**WHAT THE EXERCISE ASKS**:
Within the listing below, please copy exactly the lines between the line holding "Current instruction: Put" and the line holding "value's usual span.", inclusive.

*** GIVEN MATERIAL

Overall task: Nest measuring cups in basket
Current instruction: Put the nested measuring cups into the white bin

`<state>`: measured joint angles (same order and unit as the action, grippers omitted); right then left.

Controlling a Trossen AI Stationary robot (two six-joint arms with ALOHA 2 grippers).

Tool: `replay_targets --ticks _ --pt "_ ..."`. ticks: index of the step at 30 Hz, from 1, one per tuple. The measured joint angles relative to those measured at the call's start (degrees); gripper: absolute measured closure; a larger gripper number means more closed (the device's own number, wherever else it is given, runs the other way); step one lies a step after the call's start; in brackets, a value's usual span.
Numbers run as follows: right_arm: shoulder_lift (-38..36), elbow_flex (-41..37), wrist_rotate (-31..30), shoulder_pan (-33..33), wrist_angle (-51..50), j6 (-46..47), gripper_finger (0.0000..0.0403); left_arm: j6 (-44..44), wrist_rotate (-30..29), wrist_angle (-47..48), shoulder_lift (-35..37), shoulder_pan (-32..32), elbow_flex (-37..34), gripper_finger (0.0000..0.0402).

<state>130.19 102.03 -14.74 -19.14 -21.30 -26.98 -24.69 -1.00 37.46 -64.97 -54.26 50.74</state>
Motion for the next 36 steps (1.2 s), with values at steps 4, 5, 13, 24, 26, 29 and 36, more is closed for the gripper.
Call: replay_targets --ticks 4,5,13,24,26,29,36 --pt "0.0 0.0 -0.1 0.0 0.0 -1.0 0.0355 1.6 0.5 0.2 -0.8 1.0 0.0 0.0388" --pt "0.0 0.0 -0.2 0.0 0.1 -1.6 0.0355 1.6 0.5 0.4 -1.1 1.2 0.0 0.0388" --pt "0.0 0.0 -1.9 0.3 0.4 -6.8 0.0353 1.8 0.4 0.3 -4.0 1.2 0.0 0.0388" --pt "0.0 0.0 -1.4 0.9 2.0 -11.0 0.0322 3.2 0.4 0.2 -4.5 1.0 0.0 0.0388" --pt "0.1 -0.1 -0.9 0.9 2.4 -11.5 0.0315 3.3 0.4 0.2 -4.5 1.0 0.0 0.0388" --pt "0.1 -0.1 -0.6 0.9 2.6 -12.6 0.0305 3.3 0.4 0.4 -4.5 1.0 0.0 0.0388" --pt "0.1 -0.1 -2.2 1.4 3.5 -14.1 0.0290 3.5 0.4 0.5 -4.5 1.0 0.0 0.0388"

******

**ANSWER SECTION**:
Current instruction: Put the nested measuring cups into the white bin

`<state>`: measured joint angles (same order and unit as the action, grippers omitted); right then left.

Controlling a Trossen AI Stationary robot (two six-joint arms with ALOHA 2 grippers).

Tool: `replay_targets --ticks _ --pt "_ ..."`. ticks: index of the step at 30 Hz, from 1, one per tuple. The measured joint angles relative to those measured at the call's start (degrees); gripper: absolute measured closure; a larger gripper number means more closed (the device's own number, wherever else it is given, runs the other way); step one lies a step after the call's start; in brackets, a value's usual span.

This answer has no further content.